WHAT THE TASK REQUIRES
Every entry should be repeated exactly as written.
──────────────────────────────
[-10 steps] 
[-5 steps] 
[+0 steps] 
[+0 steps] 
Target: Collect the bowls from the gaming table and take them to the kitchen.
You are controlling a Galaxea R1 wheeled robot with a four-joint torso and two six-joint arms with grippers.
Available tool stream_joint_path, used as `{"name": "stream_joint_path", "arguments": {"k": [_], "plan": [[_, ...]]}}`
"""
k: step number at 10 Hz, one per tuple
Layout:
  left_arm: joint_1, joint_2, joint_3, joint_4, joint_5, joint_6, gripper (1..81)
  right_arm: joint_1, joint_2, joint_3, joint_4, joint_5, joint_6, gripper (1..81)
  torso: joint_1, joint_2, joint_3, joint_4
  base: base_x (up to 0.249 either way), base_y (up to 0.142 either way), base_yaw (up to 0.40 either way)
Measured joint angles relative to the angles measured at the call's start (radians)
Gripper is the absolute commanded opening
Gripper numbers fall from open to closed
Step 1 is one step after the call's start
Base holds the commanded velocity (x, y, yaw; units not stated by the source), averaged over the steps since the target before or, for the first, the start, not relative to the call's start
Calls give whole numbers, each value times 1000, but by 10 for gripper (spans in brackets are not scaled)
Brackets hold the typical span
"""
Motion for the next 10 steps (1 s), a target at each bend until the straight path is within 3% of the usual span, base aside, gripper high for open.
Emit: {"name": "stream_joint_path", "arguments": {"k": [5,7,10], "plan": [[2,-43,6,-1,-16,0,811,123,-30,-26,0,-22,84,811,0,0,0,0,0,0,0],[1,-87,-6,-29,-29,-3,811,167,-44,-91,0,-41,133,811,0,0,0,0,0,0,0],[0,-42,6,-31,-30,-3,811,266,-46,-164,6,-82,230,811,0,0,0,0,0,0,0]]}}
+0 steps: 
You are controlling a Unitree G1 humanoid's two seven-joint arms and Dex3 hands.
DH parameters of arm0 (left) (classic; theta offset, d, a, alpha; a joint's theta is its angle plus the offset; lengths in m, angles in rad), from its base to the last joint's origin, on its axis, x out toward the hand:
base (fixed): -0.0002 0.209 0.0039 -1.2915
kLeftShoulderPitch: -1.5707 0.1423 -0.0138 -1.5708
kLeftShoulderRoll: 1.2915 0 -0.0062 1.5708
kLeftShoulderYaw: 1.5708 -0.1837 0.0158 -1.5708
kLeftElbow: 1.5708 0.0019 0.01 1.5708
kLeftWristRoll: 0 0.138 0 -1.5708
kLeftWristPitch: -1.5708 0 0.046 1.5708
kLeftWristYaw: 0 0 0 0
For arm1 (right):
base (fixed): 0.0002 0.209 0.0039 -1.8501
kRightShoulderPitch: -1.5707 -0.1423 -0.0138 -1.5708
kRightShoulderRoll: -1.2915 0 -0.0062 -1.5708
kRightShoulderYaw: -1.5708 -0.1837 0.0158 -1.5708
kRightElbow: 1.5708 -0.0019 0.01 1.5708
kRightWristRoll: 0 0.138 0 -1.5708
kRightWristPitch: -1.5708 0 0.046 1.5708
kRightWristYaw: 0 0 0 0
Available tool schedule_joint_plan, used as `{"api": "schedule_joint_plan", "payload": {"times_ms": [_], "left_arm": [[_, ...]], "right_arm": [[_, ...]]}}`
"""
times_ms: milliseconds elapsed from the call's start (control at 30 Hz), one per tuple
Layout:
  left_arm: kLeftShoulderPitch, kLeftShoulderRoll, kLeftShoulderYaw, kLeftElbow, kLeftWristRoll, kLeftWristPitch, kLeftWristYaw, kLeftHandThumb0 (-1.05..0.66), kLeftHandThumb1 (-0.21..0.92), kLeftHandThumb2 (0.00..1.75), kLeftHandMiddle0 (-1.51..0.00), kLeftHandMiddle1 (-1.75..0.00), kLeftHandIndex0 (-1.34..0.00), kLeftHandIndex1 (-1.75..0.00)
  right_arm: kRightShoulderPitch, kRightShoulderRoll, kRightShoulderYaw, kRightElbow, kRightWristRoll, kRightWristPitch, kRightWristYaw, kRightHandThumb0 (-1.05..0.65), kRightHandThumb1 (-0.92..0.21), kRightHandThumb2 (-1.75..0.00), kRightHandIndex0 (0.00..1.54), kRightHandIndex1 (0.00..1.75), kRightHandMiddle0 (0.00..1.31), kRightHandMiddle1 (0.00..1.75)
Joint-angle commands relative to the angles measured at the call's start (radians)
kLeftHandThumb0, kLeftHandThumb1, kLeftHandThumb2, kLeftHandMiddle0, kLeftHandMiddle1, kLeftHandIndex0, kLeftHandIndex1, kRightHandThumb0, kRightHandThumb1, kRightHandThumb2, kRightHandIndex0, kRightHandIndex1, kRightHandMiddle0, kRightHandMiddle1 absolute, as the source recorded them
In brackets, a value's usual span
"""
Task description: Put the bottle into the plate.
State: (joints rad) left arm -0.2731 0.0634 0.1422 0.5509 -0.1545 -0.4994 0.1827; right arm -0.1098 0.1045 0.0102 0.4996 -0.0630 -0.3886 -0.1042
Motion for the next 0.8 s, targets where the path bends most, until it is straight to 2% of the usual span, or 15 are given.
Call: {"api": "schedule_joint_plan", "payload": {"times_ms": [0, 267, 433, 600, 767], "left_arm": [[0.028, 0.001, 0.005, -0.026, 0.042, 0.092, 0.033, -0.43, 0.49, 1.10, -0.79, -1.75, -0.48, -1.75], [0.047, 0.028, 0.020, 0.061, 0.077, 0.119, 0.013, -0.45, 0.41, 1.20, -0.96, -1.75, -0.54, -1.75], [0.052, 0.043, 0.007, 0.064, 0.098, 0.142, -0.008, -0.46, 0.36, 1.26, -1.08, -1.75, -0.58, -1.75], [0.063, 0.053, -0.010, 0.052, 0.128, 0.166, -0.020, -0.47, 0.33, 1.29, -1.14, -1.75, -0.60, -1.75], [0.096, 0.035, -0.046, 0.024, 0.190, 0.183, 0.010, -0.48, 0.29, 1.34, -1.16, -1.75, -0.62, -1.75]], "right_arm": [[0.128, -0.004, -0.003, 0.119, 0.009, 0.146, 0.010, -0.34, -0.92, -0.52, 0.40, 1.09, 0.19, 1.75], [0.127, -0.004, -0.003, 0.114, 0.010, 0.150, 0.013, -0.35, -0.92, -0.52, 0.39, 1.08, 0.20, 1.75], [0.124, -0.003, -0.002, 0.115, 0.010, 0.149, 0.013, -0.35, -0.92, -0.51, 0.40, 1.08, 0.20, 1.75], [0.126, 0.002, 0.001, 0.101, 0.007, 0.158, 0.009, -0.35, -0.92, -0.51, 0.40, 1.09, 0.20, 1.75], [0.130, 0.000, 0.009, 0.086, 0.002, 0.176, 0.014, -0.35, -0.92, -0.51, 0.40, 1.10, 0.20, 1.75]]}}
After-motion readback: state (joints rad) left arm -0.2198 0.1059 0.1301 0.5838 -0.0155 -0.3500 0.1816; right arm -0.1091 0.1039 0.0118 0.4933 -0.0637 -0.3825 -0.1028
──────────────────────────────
SOLVED EXERCISE
[-10 steps] 
[-5 steps] 
[+0 steps] 
[+0 steps] 
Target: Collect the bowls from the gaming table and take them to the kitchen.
You are controlling a Galaxea R1 wheeled robot with a four-joint torso and two six-joint arms with grippers.
Available tool stream_joint_path, used as `{"name": "stream_joint_path", "arguments": {"k": [_], "plan": [[_, ...]]}}`
"""
k: step number at 10 Hz, one per tuple
Layout:
  left_arm: joint_1, joint_2, joint_3, joint_4, joint_5, joint_6, gripper (1..81)
  right_arm: joint_1, joint_2, joint_3, joint_4, joint_5, joint_6, gripper (1..81)
  torso: joint_1, joint_2, joint_3, joint_4
  base: base_x (up to 0.249 either way), base_y (up to 0.142 either way), base_yaw (up to 0.40 either way)
Measured joint angles relative to the angles measured at the call's start (radians)
Gripper is the absolute commanded opening
Gripper numbers fall from open to closed
Step 1 is one step after the call's start
Base holds the commanded velocity (x, y, yaw; units not stated by the source), averaged over the steps since the target before or, for the first, the start, not relative to the call's start
Calls give whole numbers, each value times 1000, but by 10 for gripper (spans in brackets are not scaled)
Brackets hold the typical span
"""
Motion for the next 10 steps (1 s), a target at each bend until the straight path is within 3% of the usual span, base aside, gripper high for open.
Emit: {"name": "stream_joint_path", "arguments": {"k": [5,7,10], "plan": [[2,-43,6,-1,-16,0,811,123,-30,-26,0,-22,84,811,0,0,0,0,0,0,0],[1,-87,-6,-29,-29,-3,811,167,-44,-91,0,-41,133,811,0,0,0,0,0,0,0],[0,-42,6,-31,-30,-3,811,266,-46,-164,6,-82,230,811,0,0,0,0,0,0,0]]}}
+0 steps: 
You are controlling a Unitree G1 humanoid's two seven-joint arms and Dex3 hands.
DH parameters of arm0 (left) (classic; theta offset, d, a, alpha; a joint's theta is its angle plus the offset; lengths in m, angles in rad), from its base to the last joint's origin, on its axis, x out toward the hand:
base (fixed): -0.0002 0.209 0.0039 -1.2915
kLeftShoulderPitch: -1.5707 0.1423 -0.0138 -1.5708
kLeftShoulderRoll: 1.2915 0 -0.0062 1.5708
kLeftShoulderYaw: 1.5708 -0.1837 0.0158 -1.5708
kLeftElbow: 1.5708 0.0019 0.01 1.5708
kLeftWristRoll: 0 0.138 0 -1.5708
kLeftWristPitch: -1.5708 0 0.046 1.5708
kLeftWristYaw: 0 0 0 0
For arm1 (right):
base (fixed): 0.0002 0.209 0.0039 -1.8501
kRightShoulderPitch: -1.5707 -0.1423 -0.0138 -1.5708
kRightShoulderRoll: -1.2915 0 -0.0062 -1.5708
kRightShoulderYaw: -1.5708 -0.1837 0.0158 -1.5708
kRightElbow: 1.5708 -0.0019 0.01 1.5708
kRightWristRoll: 0 0.138 0 -1.5708
kRightWristPitch: -1.5708 0 0.046 1.5708
kRightWristYaw: 0 0 0 0
Available tool schedule_joint_plan, used as `{"api": "schedule_joint_plan", "payload": {"times_ms": [_], "left_arm": [[_, ...]], "right_arm": [[_, ...]]}}`
"""
times_ms: milliseconds elapsed from the call's start (control at 30 Hz), one per tuple
Layout:
  left_arm: kLeftShoulderPitch, kLeftShoulderRoll, kLeftShoulderYaw, kLeftElbow, kLeftWristRoll, kLeftWristPitch, kLeftWristYaw, kLeftHandThumb0 (-1.05..0.66), kLeftHandThumb1 (-0.21..0.92), kLeftHandThumb2 (0.00..1.75), kLeftHandMiddle0 (-1.51..0.00), kLeftHandMiddle1 (-1.75..0.00), kLeftHandIndex0 (-1.34..0.00), kLeftHandIndex1 (-1.75..0.00)
  right_arm: kRightShoulderPitch, kRightShoulderRoll, kRightShoulderYaw, kRightElbow, kRightWristRoll, kRightWristPitch, kRightWristYaw, kRightHandThumb0 (-1.05..0.65), kRightHandThumb1 (-0.92..0.21), kRightHandThumb2 (-1.75..0.00), kRightHandIndex0 (0.00..1.54), kRightHandIndex1 (0.00..1.75), kRightHandMiddle0 (0.00..1.31), kRightHandMiddle1 (0.00..1.75)
Joint-angle commands relative to the angles measured at the call's start (radians)
kLeftHandThumb0, kLeftHandThumb1, kLeftHandThumb2, kLeftHandMiddle0, kLeftHandMiddle1, kLeftHandIndex0, kLeftHandIndex1, kRightHandThumb0, kRightHandThumb1, kRightHandThumb2, kRightHandIndex0, kRightHandIndex1, kRightHandMiddle0, kRightHandMiddle1 absolute, as the source recorded them
In brackets, a value's usual span
"""
Task description: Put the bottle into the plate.
State: (joints rad) left arm -0.2731 0.0634 0.1422 0.5509 -0.1545 -0.4994 0.1827; right arm -0.1098 0.1045 0.0102 0.4996 -0.0630 -0.3886 -0.1042
Motion for the next 0.8 s, targets where the path bends most, until it is straight to 2% of the usual span, or 15 are given.
Call: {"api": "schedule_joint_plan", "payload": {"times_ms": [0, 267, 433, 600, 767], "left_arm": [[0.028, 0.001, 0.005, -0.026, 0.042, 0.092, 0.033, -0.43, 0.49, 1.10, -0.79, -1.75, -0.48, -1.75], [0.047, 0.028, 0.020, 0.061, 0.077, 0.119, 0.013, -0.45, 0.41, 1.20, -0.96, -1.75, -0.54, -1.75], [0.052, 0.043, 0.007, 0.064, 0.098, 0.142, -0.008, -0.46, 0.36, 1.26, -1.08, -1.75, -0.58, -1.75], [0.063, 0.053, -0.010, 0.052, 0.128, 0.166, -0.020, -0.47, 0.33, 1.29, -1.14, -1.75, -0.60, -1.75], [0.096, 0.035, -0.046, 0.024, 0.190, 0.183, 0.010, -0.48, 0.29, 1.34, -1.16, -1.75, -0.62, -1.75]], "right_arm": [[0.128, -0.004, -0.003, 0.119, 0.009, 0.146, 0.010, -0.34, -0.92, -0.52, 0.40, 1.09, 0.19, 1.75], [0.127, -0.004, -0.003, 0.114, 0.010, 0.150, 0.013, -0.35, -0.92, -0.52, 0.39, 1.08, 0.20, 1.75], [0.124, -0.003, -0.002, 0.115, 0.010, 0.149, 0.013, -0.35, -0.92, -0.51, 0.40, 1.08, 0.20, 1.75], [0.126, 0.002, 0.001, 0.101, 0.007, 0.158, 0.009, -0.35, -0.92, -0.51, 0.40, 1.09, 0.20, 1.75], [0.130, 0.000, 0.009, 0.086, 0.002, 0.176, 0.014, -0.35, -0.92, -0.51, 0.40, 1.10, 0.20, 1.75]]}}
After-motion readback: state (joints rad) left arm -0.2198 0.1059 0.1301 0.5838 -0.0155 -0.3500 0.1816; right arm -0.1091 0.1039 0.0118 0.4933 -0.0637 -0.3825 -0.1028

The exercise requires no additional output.